Entries taken from a collection:
◇ ◇ ◇ ◇
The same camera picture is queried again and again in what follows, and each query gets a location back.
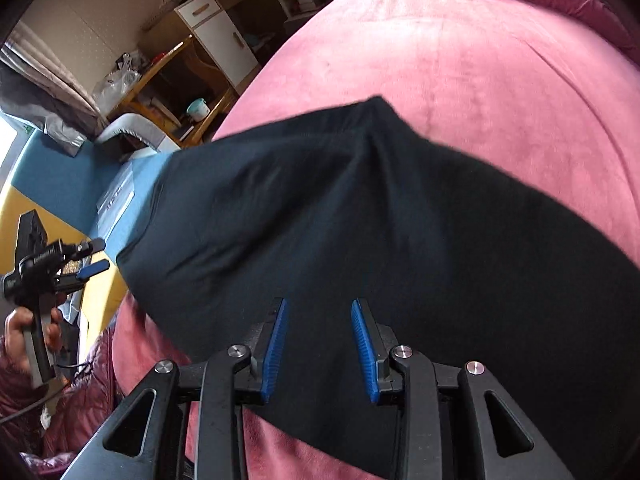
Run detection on black pants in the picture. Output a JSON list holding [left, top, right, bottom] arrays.
[[117, 98, 639, 479]]

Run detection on white plastic bag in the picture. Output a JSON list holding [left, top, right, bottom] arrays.
[[92, 67, 140, 117]]

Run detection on patterned window curtains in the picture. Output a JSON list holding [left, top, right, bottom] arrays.
[[1, 20, 108, 138]]

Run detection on white and wood cabinet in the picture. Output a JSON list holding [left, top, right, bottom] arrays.
[[138, 0, 285, 94]]

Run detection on wooden side table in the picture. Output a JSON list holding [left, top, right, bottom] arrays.
[[107, 36, 239, 148]]

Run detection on person's left hand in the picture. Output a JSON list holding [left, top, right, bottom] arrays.
[[3, 292, 68, 376]]

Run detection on maroon jacket left sleeve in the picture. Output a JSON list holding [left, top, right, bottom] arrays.
[[1, 327, 117, 479]]

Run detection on pink bed with sheet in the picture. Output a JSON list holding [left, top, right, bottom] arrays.
[[122, 0, 639, 479]]

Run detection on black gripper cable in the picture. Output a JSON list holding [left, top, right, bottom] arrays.
[[0, 361, 94, 426]]

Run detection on teal plastic cup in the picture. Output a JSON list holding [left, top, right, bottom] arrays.
[[186, 99, 210, 122]]

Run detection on blue and yellow chair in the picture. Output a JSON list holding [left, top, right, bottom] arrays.
[[0, 112, 174, 361]]

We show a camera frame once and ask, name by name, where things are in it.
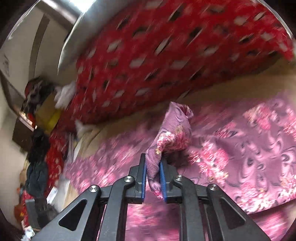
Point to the red patterned pillow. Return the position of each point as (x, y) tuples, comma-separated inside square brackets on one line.
[(131, 57)]

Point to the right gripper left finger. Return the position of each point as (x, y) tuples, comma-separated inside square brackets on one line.
[(99, 213)]

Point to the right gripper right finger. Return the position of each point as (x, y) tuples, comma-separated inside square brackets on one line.
[(206, 212)]

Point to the dark clothes pile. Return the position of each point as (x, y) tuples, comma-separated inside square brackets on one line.
[(39, 211)]

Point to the purple pink floral cloth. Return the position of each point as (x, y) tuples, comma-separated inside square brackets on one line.
[(246, 147)]

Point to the white crumpled plastic bag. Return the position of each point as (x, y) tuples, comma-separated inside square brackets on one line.
[(64, 95)]

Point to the yellow box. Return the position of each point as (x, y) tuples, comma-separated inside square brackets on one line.
[(47, 116)]

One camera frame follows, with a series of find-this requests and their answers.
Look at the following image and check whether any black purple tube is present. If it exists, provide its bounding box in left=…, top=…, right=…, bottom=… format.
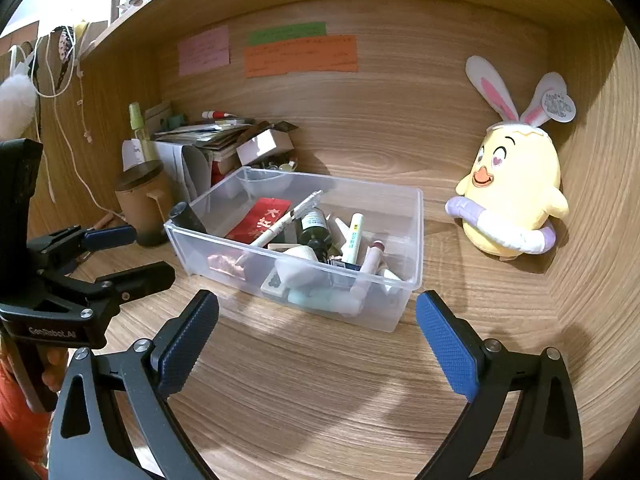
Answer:
left=168, top=200, right=207, bottom=234

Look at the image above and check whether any mahjong tile eraser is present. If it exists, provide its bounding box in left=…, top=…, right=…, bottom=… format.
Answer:
left=260, top=269, right=288, bottom=299

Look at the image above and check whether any red tea packet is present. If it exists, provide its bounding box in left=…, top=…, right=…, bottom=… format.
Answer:
left=226, top=197, right=291, bottom=244

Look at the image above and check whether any white pen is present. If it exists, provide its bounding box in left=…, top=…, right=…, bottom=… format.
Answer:
left=250, top=191, right=323, bottom=248

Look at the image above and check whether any white tape roll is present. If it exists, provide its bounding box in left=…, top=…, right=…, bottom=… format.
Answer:
left=274, top=245, right=323, bottom=288

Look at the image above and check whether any dark green glass bottle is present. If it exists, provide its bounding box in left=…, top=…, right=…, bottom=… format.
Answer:
left=298, top=207, right=333, bottom=262

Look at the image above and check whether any small blue barcode box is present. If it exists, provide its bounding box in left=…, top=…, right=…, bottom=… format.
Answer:
left=329, top=259, right=360, bottom=272

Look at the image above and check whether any mint green small tube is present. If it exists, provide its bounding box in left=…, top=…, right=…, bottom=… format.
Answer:
left=288, top=288, right=361, bottom=316

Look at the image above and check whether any white pink cream tube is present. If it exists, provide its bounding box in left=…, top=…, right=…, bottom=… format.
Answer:
left=349, top=240, right=385, bottom=309

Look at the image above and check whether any light green pen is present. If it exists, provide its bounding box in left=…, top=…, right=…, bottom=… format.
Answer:
left=342, top=212, right=363, bottom=264

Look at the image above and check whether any person left hand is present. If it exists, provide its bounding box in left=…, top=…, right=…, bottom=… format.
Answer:
left=0, top=336, right=68, bottom=396

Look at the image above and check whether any brown mug with lid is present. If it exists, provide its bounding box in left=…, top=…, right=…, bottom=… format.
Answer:
left=115, top=160, right=175, bottom=247

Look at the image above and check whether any green spray bottle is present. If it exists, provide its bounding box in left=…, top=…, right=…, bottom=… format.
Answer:
left=128, top=102, right=155, bottom=162

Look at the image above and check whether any red small box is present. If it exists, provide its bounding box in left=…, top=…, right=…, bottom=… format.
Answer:
left=210, top=162, right=224, bottom=185

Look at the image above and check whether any stack of books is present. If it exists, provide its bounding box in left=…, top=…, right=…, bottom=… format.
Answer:
left=152, top=118, right=298, bottom=151

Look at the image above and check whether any red white marker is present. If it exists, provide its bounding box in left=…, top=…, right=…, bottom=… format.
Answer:
left=201, top=110, right=235, bottom=120

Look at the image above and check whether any clear plastic storage bin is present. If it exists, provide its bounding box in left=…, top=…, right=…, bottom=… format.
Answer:
left=166, top=167, right=424, bottom=333

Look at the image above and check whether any small white cardboard box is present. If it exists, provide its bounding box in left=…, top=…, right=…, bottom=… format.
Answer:
left=236, top=129, right=294, bottom=166

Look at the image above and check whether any pink paper note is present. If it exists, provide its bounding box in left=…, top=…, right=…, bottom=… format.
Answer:
left=178, top=25, right=230, bottom=77

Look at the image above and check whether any yellow chick bunny plush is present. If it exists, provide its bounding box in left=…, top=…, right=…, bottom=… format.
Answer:
left=445, top=55, right=576, bottom=261

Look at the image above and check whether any green paper note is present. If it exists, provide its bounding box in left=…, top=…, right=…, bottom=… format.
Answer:
left=247, top=22, right=326, bottom=47

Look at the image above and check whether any orange paper note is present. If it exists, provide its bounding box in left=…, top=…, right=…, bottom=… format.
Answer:
left=244, top=35, right=358, bottom=78

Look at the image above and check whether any white cable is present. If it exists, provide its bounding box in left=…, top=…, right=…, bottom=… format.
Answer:
left=8, top=24, right=126, bottom=221

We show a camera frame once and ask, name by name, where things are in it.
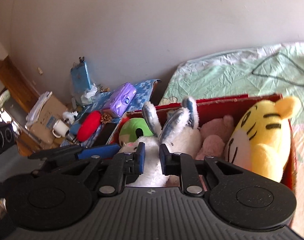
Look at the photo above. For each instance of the red cardboard box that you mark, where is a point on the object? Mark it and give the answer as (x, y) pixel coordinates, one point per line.
(236, 106)

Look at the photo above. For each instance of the cartoon print bed sheet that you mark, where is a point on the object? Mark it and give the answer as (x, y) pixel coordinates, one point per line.
(254, 71)

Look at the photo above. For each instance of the green hooded doll plush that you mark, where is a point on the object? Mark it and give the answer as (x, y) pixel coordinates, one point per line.
(132, 130)

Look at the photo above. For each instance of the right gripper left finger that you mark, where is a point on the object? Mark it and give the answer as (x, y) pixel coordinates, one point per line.
(115, 171)

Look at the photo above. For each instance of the yellow tiger plush toy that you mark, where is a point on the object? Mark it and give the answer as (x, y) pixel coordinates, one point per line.
(261, 140)

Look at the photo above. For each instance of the blue hanging pouch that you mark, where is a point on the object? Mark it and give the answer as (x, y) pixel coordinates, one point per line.
(80, 78)

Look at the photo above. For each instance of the white mug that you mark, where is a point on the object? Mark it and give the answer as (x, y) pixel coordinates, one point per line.
(60, 129)

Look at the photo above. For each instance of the red oval case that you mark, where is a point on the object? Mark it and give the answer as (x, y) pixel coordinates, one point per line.
(89, 126)

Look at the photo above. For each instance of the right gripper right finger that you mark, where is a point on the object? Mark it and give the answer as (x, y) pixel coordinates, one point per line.
(190, 172)

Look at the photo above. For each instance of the white bunny plush plaid ears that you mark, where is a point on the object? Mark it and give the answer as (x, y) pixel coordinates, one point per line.
(189, 141)

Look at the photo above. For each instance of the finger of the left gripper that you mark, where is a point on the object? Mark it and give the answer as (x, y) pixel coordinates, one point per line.
(105, 151)

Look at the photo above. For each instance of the purple tissue pack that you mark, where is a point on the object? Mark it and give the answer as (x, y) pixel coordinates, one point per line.
(119, 100)

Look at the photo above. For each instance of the black smartphone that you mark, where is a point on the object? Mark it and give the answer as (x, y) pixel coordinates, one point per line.
(105, 134)

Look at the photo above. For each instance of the pink bear plush toy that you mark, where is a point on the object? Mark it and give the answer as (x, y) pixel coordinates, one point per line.
(215, 134)

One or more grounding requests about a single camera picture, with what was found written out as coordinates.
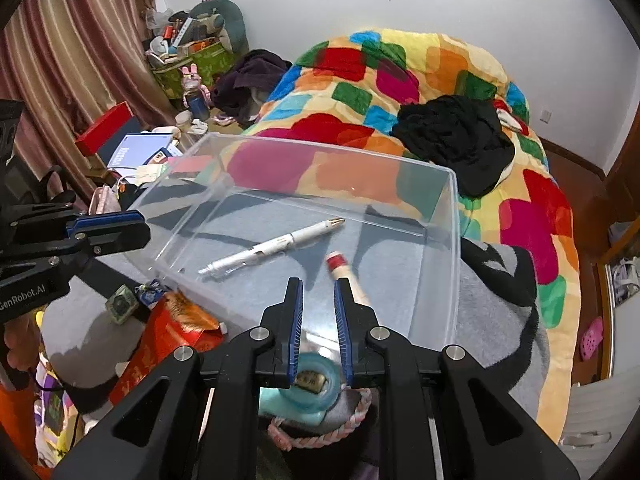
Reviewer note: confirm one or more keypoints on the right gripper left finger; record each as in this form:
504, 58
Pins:
195, 416

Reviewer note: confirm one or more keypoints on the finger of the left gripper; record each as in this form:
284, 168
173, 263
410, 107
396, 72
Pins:
107, 220
107, 239

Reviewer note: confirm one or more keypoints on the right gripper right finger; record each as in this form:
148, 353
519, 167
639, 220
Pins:
442, 414

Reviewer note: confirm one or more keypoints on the blue card keychain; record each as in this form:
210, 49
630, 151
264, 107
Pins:
150, 293

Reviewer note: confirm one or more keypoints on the red paper tea bag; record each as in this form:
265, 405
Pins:
175, 321

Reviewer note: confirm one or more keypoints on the teal plastic case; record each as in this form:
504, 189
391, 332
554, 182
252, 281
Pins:
297, 404

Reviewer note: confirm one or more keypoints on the white pen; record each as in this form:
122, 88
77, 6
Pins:
275, 246

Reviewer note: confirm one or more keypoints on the red capped small bottle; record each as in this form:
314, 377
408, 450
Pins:
339, 267

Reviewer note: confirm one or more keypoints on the left hand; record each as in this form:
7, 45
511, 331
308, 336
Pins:
22, 337

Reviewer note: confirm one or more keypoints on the blue white book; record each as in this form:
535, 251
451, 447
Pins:
137, 148

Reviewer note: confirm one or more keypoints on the red box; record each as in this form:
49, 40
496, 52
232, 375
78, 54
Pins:
103, 129

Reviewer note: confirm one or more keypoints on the clear plastic storage box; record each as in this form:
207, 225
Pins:
230, 193

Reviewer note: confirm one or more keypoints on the grey black blanket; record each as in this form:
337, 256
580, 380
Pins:
498, 322

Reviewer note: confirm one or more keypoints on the pink slipper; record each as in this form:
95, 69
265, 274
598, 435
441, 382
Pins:
591, 339

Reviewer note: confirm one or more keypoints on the pink rabbit toy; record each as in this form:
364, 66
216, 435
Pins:
196, 96

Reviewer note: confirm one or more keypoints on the dark purple clothing pile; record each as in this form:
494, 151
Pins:
242, 91

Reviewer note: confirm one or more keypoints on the green cluttered storage basket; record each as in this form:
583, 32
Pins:
203, 41

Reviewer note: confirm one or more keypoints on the striped pink curtain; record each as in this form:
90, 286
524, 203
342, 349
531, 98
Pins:
69, 62

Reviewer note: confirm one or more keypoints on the colourful patchwork quilt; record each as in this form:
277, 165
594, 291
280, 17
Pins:
348, 91

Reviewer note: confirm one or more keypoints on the grey green neck pillow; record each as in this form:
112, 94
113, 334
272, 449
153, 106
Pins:
224, 20

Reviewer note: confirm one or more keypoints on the black clothing pile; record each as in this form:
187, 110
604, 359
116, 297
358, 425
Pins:
459, 133
◇ ◇ ◇ ◇
TRY IT: Look through the entries above; find each line with the word "requests" and copy it.

YOUR SOLUTION:
One camera frame follows, with a series of find-this requests and their answers.
One or more grounding requests about a single camera picture, with what was found written out as coordinates.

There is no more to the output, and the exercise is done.